That Jonathan dude sounds like a despicable douchebag.

Stephanie Zvan

Hah! Juniper, "successful" people don't usually write posts like this because they haven't got the courage to face up to their weaknesses. They're afraid they're starring in their own personal horror movies, and if they turn around, they'll discover the monsters are right behind them. Okay, there are a few people for whom that's not true, but you've met them and you know what an unimaginative lot they are.

You're not alone, no matter how many times your illness insists you are. Nor are we here because we feel sorry for you or anything like that. Juniper, dear, we're here because you make our lives so much richer.

MGS

Yeah, I think so, too. In fact he reminds me of a high school "friend" I had. Ugh.

Everyone is different, and everyone's depression is different, but one thing that really helped me to work on my own depression and anxiety was to accept it and accept myself. I don't think anyone ever overcomes depression, I think serious depression is a lifelong illness that you learn to manage, like diabetes or chronic fatigue syndrome. Many of my friends suffer from chronic bouts of depression, and the ones I know who seem to have "gotten over it" really just learned how to manage it, mostly by understanding that it doesn't *mean* anything.

My management involved not getting depressed about being depressed, but just realizing that for a period of time I'll be "under the weather" but eventually I'll get back to normal, even if I don't feel like it's possible to ever be "normal". In fact, I find that when I'm not depressed, I don't understand the mental state of being depressed, and when I'm depressed, I can't believe that I've ever been not depressed in my life. When I'm depressed I can't fathom any other way of being. It's such a pervasive, all-encompassing mental state.

Another thing that helped me was learning how to physically manage episodes: I learned how to tell when an episode was coming on. Then I learned how to reduce the severity by tracking what food I ate to make sure I'm getting nutrients, and to get into a habit of exercising regularly. Lastly, I found SSREs (Tianeptine) and now I take them whenever an episode comes on. It makes all the difference in the world. SSRIs, however, were terrible for me the few different times I tried them.

Because of all of these things, it has been a long time since I've been stuck in bed all day from depression.
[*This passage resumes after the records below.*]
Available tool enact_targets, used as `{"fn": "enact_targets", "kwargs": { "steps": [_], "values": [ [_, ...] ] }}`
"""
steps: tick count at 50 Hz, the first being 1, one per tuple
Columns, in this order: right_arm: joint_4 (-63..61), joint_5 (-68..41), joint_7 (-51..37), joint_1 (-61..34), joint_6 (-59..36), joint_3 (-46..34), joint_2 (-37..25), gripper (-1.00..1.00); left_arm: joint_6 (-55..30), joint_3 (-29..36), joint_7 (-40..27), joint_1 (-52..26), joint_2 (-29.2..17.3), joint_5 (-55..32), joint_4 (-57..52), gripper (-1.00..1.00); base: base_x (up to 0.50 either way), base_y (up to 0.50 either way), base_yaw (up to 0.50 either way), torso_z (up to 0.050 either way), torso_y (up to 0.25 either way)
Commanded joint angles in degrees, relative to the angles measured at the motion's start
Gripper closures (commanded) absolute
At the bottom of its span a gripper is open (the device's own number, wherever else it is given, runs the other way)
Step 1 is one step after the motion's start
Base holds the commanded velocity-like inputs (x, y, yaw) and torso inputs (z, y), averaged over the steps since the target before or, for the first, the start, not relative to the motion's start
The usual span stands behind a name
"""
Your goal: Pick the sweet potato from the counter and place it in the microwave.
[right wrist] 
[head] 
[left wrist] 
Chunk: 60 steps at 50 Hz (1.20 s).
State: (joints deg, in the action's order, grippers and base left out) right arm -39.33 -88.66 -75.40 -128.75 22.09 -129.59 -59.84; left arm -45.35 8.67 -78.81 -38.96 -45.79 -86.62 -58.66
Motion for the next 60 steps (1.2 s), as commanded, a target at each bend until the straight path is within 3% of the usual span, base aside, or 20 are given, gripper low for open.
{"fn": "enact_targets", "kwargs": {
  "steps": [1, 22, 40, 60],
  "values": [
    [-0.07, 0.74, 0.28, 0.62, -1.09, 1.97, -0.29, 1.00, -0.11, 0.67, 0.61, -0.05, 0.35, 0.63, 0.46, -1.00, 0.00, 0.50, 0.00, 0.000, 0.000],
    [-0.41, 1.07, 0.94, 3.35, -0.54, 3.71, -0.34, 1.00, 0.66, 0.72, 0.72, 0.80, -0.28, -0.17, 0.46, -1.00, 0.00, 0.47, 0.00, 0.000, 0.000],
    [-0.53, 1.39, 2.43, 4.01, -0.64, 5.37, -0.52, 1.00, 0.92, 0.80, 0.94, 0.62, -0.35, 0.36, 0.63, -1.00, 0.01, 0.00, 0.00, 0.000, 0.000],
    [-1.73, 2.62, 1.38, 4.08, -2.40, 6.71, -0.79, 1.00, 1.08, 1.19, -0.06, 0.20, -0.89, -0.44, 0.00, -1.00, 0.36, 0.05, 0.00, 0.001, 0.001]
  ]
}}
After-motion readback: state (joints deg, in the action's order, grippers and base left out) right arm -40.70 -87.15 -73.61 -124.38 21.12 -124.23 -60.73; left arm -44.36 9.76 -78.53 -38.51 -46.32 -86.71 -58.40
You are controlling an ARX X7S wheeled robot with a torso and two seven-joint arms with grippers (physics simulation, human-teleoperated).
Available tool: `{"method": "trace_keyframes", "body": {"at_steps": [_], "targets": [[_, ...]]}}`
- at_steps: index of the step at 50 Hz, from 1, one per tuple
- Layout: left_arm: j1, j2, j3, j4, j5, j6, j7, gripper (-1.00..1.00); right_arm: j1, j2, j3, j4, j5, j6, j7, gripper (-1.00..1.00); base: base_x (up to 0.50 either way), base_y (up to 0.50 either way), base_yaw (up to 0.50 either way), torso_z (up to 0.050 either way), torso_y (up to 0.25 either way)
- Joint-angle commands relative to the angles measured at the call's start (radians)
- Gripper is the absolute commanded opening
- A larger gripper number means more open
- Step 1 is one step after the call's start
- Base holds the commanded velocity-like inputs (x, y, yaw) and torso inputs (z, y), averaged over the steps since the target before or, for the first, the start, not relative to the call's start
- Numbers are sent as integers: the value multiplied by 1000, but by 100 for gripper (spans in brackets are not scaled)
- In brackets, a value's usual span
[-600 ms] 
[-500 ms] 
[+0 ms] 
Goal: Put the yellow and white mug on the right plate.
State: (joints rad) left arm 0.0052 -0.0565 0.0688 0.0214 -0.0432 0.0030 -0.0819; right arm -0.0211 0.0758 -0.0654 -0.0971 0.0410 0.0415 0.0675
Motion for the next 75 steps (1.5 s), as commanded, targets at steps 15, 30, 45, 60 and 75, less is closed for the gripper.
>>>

But I think what started my road to recovery was to stop apologizing for myself, and realize that it's ok for me to have anxiety, to be shy, to suffer depression, to be critical of myself and others, to hold myself to high standards, and to be stubborn. I thought of who I was, all of my negative traits, and I said to myself and to my loved ones that that's how I am, and it's ok to be me. That was so empowering.

I'm not sure what lies ahead on your road to recovery, but I'm sure you'll learn how to manage the inconquerable disease, because you'll keep fighting because you have to.

DuWayne Brayton

I have no idea how he applied the closures so well.

BAAHH!!! It's really a lot easier, when one is putting them on someone else. It's harder putting them on yourself - especially if you are putting them on an arm, because one handed is a bitch...

As for the rest, we will talk later. Just please, PLEASE try to remember - we are partners and you are not alone now. I am going to keep being this big blue motherfucking meany about it, because that is what I do. You have no idea, the perverse pleasure I get - knowing that I am dragging your ass out of bed at an obscene hour, from twenty-five hundred miles away!!! So don't feel like I am not getting something out of harassing you out of bed - I am a sadist at heart:)

Seriously though - quit slamming my taste in women and love. You are not a motherfucking loser, because while I have not always ended up in healthy relationships, I don't go in for losers - least ways anymore.

Professor in Training

Shit. It totally blows that you're enduring this. Just know that some of us that appear to be "successful" are crumbling wrecks on the inside.

Hot Doc had his hands all over my leg during the pre-op exam and I can't say I was upset about it. I still have one knee and two ankles that will undoubtedly need attention before too long. And thanks for the awesomeness vote. You know there's one coming right back at you.

Lucy

*hugs* This post resonated with me. I'm not currently depressed, but I am constantly committing "the mortal sin of lacking self-esteem" (I just blogged about this, but you phrased it much better). When I have been depressed, medication did nothing, so while calling depression a disease does something to reduce stigma, I still get annoyed that people then seem to think everyone can just take a pill and be cured.

I hope you get a break from it soon.

Becca

I don't know. It seems to me like you're already successful as an incredibly brave and passionate person. And as a damn fine writer.

It's nice to be financially successful. And I personally think I'm with you in failing to understand people without a strong drive to be independent (financially and otherwise)... but some successes are not just about what you do but what kind of person you are. And you seem to me to be a pretty amazing person. I could have weird taste though :-P

And it's not that successful people don't suffer from depression. It's just that depression makes almost everybody retreat into their shells so much it's very difficult to tell when most people are going through it from the outside. Being able to write about it as clearly as you do is a rare thing.

JaneB

Hugs.

Am I successful? Yes and no - yes in that I have a faculty job, a growing publication list, I get asked by other people to collaborate on research projects (and spend hours arguing with myself that it's NOT decieving them, that I'm NOT about to be found to be a fake), I have a research group. No in that I've failed to achieve a romantic relationship, struggle to keep up friendships and haven't even managed to make the trip to see my niece since Easter, have eating issues, am constantly stressed, quite boring outside of work, live in a state of mild (but generally hygenic) chaos, and have yet to achieve the essential status symbols of a UK research council major grant or a CNS paper. And I blog about being depressed.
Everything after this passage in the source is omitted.